EXERCISE
Search the data for the string "orange", and report each line where it is found.
PROVIDED MATERIAL below:
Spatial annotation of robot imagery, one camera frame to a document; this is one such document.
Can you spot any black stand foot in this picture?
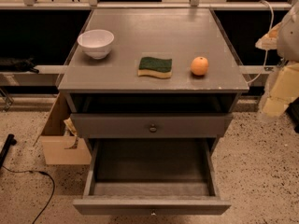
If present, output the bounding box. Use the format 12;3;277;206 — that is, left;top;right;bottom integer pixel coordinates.
0;133;17;168

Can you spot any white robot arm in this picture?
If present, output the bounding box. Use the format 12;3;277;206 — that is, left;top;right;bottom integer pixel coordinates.
255;3;299;117

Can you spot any green yellow sponge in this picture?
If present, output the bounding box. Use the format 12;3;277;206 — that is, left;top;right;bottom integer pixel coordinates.
137;57;172;79

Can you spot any black cloth on rail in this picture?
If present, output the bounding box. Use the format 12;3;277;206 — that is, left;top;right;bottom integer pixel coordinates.
0;58;39;74

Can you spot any orange fruit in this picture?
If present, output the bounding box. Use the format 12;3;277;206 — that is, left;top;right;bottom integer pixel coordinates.
191;57;209;76

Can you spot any grey drawer cabinet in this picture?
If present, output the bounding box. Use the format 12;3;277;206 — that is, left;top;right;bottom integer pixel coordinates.
57;7;250;142

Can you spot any cardboard box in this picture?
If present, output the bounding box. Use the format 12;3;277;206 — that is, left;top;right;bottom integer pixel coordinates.
39;94;92;165

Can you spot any black floor cable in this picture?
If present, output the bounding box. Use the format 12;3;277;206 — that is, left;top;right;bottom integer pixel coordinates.
0;165;56;224

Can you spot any open grey middle drawer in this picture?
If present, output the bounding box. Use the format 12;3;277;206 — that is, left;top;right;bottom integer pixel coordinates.
73;139;231;216

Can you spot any white ceramic bowl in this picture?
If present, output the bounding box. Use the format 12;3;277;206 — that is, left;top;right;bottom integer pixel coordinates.
77;29;114;59

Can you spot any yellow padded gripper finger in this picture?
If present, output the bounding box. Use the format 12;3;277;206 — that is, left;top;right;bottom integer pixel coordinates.
255;22;281;50
263;63;299;117

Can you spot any grey top drawer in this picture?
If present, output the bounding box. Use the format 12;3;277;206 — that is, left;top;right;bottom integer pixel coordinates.
70;114;233;138

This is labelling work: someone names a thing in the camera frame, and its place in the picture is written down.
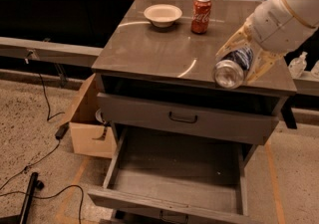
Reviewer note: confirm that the grey top drawer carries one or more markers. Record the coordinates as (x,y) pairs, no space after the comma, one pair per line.
(211,123)

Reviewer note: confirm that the grey drawer cabinet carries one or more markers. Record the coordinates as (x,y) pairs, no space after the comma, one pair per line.
(173,65)

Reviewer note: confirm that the cardboard box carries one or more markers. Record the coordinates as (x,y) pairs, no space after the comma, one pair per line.
(88,133)

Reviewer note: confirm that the black bar on floor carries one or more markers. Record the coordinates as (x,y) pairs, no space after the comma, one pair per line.
(22,217)

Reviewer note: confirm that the white bowl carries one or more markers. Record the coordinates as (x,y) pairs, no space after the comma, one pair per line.
(162,15)

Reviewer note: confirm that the clear plastic bottle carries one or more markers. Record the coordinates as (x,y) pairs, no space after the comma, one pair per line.
(298,65)

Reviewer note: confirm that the blue pepsi can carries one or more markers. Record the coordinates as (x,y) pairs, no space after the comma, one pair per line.
(231,70)

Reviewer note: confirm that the black drawer handle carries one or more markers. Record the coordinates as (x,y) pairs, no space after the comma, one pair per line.
(182,118)

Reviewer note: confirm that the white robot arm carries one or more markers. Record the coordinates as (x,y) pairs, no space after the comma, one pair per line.
(275,28)

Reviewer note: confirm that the grey metal rail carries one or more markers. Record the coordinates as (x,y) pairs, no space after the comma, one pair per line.
(66,54)

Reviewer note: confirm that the black power adapter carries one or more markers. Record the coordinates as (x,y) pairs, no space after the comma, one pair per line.
(61,131)

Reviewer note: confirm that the open middle drawer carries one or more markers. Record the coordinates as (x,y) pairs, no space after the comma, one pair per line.
(176,178)

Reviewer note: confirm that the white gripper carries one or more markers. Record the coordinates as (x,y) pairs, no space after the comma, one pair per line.
(276,26)

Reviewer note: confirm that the red coca cola can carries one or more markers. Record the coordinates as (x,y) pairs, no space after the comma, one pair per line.
(200,16)

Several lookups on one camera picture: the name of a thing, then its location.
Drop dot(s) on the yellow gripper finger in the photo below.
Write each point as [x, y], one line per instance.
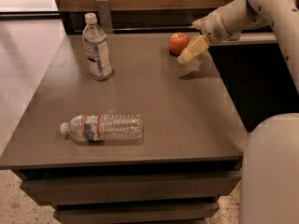
[196, 46]
[199, 24]

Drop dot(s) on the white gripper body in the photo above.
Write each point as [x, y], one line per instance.
[212, 27]

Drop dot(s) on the red apple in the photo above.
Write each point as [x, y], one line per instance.
[178, 42]

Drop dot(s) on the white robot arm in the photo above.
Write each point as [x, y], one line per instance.
[264, 80]

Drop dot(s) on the upright clear water bottle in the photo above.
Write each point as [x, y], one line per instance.
[96, 48]

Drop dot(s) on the grey drawer cabinet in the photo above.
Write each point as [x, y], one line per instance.
[190, 121]

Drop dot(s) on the lying clear water bottle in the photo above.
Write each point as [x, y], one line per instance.
[112, 129]

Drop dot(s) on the lower grey drawer front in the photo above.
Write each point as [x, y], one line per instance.
[138, 213]

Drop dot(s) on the grey drawer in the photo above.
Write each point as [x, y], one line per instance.
[138, 213]
[133, 188]

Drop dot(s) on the upper grey drawer front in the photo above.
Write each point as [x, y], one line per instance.
[133, 188]

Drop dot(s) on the left metal bracket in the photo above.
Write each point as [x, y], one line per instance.
[104, 14]

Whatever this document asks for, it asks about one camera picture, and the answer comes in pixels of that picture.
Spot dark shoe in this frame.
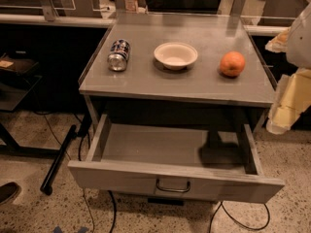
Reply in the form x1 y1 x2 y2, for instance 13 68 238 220
0 182 20 205

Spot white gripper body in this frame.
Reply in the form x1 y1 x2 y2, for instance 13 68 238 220
265 28 290 53

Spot black floor cable right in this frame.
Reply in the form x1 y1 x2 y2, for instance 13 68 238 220
208 201 271 233

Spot white paper bowl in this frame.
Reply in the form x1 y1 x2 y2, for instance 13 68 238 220
154 42 198 70

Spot grey top drawer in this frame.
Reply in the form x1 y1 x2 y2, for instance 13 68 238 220
68 115 285 203

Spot orange fruit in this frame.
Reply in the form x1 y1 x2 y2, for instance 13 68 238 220
220 51 246 78

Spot black side cart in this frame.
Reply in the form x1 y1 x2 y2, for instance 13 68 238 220
0 52 40 157

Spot black floor cable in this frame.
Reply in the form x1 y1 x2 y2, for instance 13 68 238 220
208 201 271 233
32 110 118 233

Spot black metal bar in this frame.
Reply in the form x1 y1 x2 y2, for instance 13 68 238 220
40 125 76 196

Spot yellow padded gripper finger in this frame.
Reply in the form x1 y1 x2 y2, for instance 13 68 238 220
266 68 311 135

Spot black floor cable left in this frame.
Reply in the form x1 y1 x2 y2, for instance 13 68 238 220
32 110 118 233

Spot grey drawer cabinet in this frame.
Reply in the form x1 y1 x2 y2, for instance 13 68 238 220
80 13 274 129

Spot blue soda can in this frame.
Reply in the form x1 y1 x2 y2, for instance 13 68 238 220
107 39 130 72

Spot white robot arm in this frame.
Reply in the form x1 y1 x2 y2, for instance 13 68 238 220
265 4 311 134
End of PROVIDED MATERIAL.
YOUR RESPONSE
Can you spot any orange fruit in this picture?
Spot orange fruit in this frame.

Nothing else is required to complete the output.